A solar air heater works because of how air moves. Cold air follows warm air, and warm air is buoyant and rises. A solar heater uses thermosyphoning to move the cold air out of your home and bring in warm air. Warm air is lighter than cool air and will naturally rise. A solar heater takes advantage of this concept and uses it to the fullest advantage for the homeowner.
Solar heaters are not new technology, they aren't even expensive technology. The average DIY homeowner can build a solar air heater from aluminum soda cans, and other recycled materials. Solar heaters can be used by anyone who wishes to elevate the level of comfort in their home without paying a utility company hundreds of dollars a year.
Installing a solar heater does not mean that you must abandon the more traditional heating system you have. Using the two systems, in conjunction with each other, will save the average family $400.00 a year or more. If you increase the size, of a solar collector, you will heat more air and lower your costs accordingly. Solar air heaters are also called solar collectors. Currently these solar heaters provide heat to homes, churches, and businesses across the country. These heating systems provide heat on sunny days during the winter, and on days that do not have a heavy cloud cover.
Solar air heaters can raise the indoor temperature 25-45 degrees above the outdoor temperature. When the outdoor temperature is 32 degrees a solar heater can raise the indoor temperature to 77 degrees. One 4x8 solar air heating panel can put out 10,000 Btu's of free heat. Two diy solar heaters would double the amount of heat produced, and so on. An energy efficient home, that has south facing walls, could potentially replace their heating system altogether.

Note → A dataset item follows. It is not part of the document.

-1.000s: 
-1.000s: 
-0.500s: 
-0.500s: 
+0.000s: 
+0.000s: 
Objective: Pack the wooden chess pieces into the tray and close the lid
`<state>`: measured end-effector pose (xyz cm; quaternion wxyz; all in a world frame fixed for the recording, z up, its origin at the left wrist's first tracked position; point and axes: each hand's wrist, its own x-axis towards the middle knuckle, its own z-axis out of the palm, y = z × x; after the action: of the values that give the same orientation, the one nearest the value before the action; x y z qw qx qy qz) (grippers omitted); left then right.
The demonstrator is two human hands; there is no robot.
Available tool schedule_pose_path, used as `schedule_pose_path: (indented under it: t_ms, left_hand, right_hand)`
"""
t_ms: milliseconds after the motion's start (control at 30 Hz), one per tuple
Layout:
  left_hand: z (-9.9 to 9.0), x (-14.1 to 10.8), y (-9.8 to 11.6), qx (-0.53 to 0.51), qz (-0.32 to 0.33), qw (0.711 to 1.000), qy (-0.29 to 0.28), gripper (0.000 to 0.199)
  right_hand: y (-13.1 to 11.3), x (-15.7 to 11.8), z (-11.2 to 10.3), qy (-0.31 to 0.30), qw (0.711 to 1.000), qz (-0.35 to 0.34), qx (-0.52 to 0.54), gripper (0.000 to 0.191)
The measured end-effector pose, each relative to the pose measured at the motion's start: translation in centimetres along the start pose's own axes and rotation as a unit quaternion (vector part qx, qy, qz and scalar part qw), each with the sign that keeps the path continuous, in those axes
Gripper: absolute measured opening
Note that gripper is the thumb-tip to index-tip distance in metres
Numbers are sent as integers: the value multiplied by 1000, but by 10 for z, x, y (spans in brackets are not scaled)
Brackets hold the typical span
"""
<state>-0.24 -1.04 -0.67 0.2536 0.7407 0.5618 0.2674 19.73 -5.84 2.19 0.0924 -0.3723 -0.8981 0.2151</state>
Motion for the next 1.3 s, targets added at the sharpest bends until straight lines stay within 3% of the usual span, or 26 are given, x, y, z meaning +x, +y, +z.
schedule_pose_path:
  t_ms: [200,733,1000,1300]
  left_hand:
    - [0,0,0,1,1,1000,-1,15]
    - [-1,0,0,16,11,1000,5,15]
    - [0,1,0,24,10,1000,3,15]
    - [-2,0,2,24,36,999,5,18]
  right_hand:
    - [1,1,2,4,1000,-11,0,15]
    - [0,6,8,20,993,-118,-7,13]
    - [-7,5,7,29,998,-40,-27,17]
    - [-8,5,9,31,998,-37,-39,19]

A home that is longer on it's north and south axis will receive the most benefit from using a solar air heater. These homes get the maximum amount of direct solar gain in the winter time. Direct solar gain can be easily measured by the home owner; without special tools, or complicated mathematical processes. A simple way to measure direct solar gain is to look at where the sun shines during the winter on your home. Homes that are built longer on the north and south axis are built with a passive solar design.
A diy solar heater can be built from parts that you can readily find in the trash. Old windows, used lumber and aluminum cans can be found for free in most parts of the country. Using recycled materials can lower the cost of building a diy solar heater. Your local Cariglist, Topix forum, and newspaper can help you locate these materials. Using recycled materials does not mean that your solar heater will be an eye sore. Solar heaters can be camouflaged to blend in with the siding on many homes.
Solar heaters are a great way to use the sun's energy to its maximum potential. These heating systems can be built and installed in a weekend and begin providing free heat the minute the sun's rays touch the glass. Free heat is something we all can benefit from.